__Exercise instructions__
A complete, exact copy of the data is the required answer.

__Recorded information__
Content starts

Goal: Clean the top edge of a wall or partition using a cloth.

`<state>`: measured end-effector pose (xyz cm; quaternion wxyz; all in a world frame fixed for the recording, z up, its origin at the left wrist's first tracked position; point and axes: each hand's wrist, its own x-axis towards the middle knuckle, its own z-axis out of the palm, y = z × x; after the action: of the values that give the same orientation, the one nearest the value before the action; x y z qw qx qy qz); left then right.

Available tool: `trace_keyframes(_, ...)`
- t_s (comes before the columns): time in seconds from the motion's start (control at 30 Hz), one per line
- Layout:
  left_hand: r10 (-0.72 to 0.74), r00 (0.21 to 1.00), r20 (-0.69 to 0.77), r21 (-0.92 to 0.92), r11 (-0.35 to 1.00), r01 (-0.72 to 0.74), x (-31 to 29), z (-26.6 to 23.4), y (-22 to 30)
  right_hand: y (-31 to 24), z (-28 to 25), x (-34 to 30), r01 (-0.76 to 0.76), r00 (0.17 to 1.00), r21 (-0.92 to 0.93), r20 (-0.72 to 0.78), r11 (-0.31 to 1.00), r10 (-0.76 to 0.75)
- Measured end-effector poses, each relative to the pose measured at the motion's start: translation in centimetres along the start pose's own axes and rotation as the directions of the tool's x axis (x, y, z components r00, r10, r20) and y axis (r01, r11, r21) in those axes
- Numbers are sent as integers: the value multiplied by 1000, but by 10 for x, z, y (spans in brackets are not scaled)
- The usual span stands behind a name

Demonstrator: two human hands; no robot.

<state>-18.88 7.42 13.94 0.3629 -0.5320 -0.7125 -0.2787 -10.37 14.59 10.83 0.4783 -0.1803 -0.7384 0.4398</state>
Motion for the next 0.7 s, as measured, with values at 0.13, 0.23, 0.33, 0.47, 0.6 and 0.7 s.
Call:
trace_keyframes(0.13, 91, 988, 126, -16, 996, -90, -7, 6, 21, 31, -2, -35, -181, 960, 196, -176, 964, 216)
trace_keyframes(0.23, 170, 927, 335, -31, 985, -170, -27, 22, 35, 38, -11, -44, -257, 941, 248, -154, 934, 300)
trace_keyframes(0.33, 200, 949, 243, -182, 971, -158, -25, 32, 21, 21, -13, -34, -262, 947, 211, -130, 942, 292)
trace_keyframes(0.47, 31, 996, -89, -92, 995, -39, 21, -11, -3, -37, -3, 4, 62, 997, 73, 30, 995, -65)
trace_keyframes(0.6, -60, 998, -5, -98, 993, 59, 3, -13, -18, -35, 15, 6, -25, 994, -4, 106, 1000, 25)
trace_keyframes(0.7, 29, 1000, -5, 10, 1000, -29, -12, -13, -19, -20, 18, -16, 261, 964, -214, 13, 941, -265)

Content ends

__Answer box__
Goal: Clean the top edge of a wall or partition using a cloth.

`<state>`: measured end-effector pose (xyz cm; quaternion wxyz; all in a world frame fixed for the recording, z up, its origin at the left wrist's first tracked position; point and axes: each hand's wrist, its own x-axis towards the middle knuckle, its own z-axis out of the palm, y = z × x; after the action: of the values that give the same orientation, the one nearest the value before the action; x y z qw qx qy qz); left then right.

Available tool: `trace_keyframes(_, ...)`
- t_s (comes before the columns): time in seconds from the motion's start (control at 30 Hz), one per line
- Layout:
  left_hand: r10 (-0.72 to 0.74), r00 (0.21 to 1.00), r20 (-0.69 to 0.77), r21 (-0.92 to 0.92), r11 (-0.35 to 1.00), r01 (-0.72 to 0.74), x (-31 to 29), z (-26.6 to 23.4), y (-22 to 30)
  right_hand: y (-31 to 24), z (-28 to 25), x (-34 to 30), r01 (-0.76 to 0.76), r00 (0.17 to 1.00), r21 (-0.92 to 0.93), r20 (-0.72 to 0.78), r11 (-0.31 to 1.00), r10 (-0.76 to 0.75)
- Measured end-effector poses, each relative to the pose measured at the motion's start: translation in centimetres along the start pose's own axes and rotation as the directions of the tool's x axis (x, y, z components r00, r10, r20) and y axis (r01, r11, r21) in those axes
- Numbers are sent as integers: the value multiplied by 1000, but by 10 for x, z, y (spans in brackets are not scaled)
- The usual span stands behind a name

Demonstrator: two human hands; no robot.

<state>-18.88 7.42 13.94 0.3629 -0.5320 -0.7125 -0.2787 -10.37 14.59 10.83 0.4783 -0.1803 -0.7384 0.4398</state>
Motion for the next 0.7 s, as measured, with values at 0.13, 0.23, 0.33, 0.47, 0.6 and 0.7 s.
Call:
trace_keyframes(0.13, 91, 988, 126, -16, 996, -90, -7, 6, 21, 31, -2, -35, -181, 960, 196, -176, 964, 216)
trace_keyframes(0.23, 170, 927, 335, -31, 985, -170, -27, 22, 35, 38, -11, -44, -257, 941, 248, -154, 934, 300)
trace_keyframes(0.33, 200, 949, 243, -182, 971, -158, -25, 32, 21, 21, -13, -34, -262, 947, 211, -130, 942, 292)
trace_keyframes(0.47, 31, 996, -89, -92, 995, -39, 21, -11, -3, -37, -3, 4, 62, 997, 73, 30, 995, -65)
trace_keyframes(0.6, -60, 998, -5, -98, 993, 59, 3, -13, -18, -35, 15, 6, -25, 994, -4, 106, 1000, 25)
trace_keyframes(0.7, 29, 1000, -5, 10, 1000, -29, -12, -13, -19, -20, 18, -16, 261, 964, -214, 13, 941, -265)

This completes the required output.